1911 film directed by D. W. Griffith

The Battle is a 1911 American silent war film directed by D. W. Griffith. The film was set during the American Civil War. It was shot in Fort Lee, New Jersey, where many early film studios in America's first motion picture industry were based at the beginning of the 20th century.

Prints of the film survive in several film archives around the world including the Museum of Modern Art, UCLA Film and Television Archive, George Eastman House, and the Filmoteca Española.

==Plot==
In 1861, Union soldiers enjoy a party. One officer and his sweetheart go outside to have a moment alone. However, he has to join his unit as it marches away to the cheers of civilians.

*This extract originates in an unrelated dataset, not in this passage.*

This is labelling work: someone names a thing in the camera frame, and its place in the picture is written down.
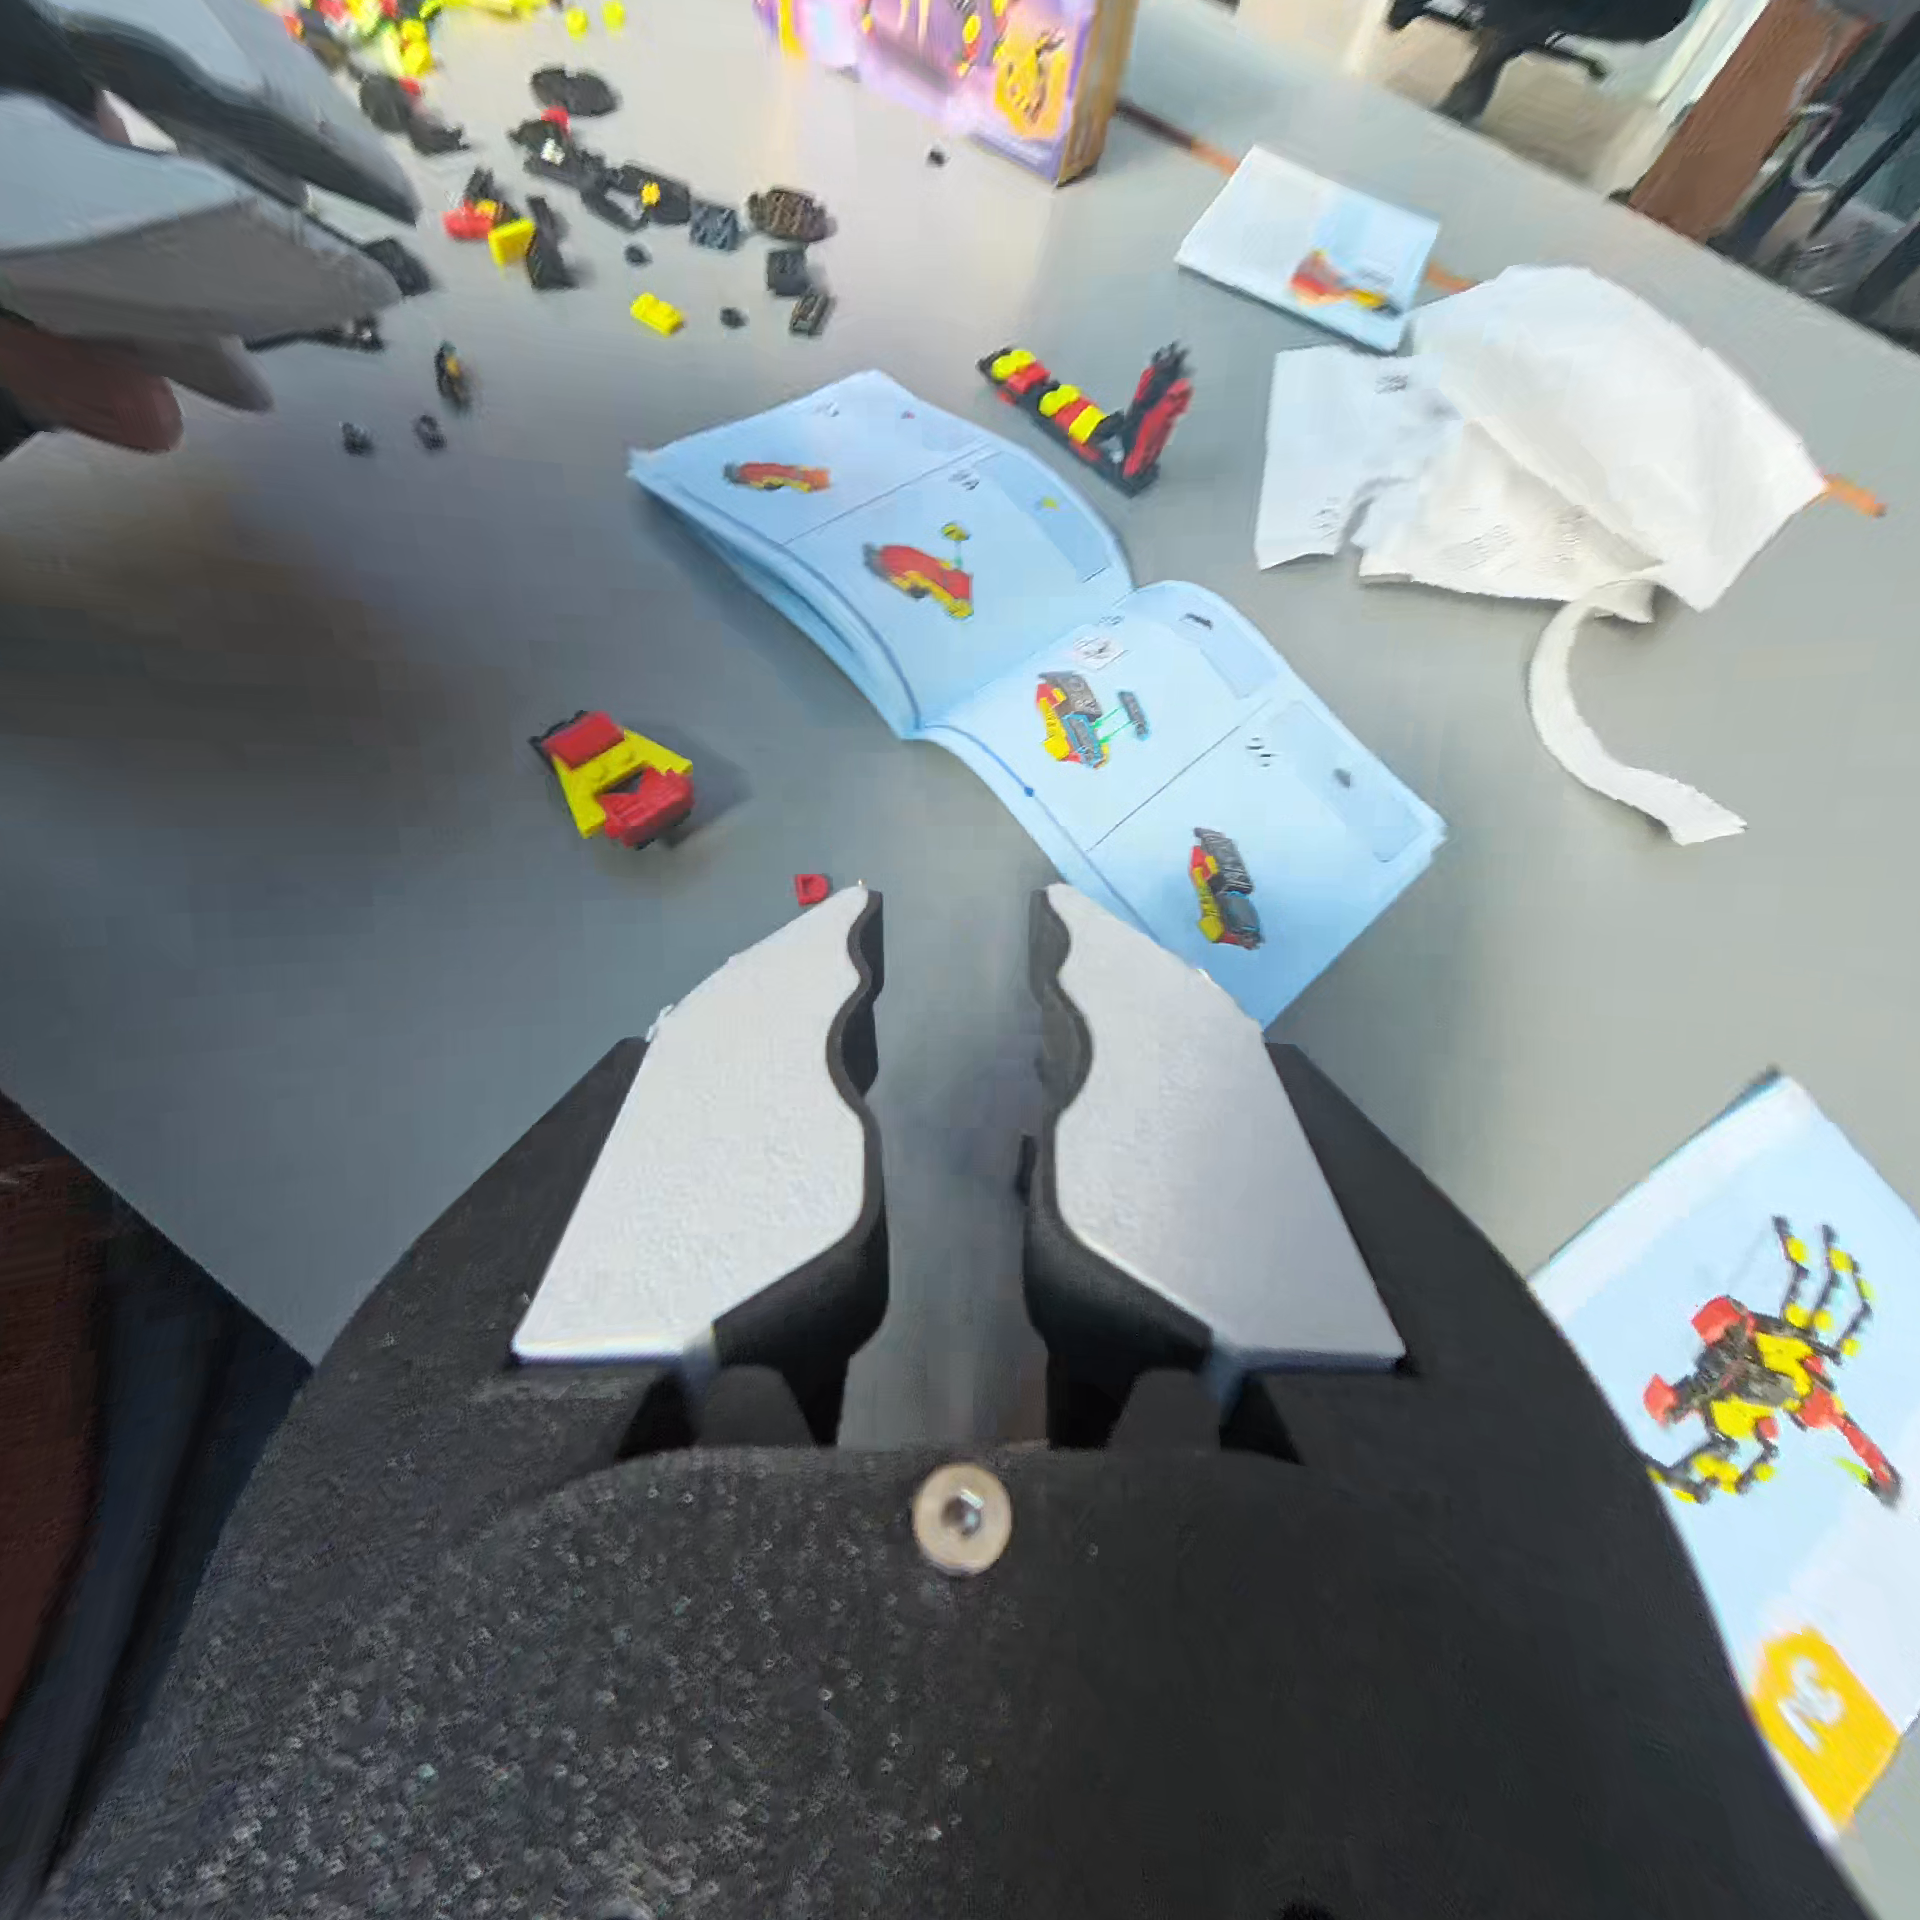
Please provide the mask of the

She is ordered to leave her home as a fierce battle erupts very close by, but she refuses to go. Her beau turns out to be a coward. He hides in her house. She first laughs at him, then strikes him with her fists, and finally begs him to return to the fighting, but he instead flees out a window. The Union commanding general is wounded and brought inside. During a lull in the fighting, the coward rejoins his unit without anyone noticing his absence in the fighting. He is ordered on a mission, but instead hides from some Confederates, who shoot the soldier accompanying him. The Union forces are driven back. As the coward runs away, he encounters another Union force. He pleads with its commander for reinforcements, but all the commander can spare is ammunition in two "powder-wagons". As it turns out, the Union soldiers are running out of ammunition. The Confederates set bonfires in the path of the powder-wagons, and one is blown up. The drivers of the second are shot, but the coward regains his courage and drives the wagon by himself. He brings the desperately needed ammunition to the Union force, which is then able to first repel the Rebel attack, then rout the enemy and achieve victory. Inside the house, he is thanked by the commander, and he and his sweetheart embrace.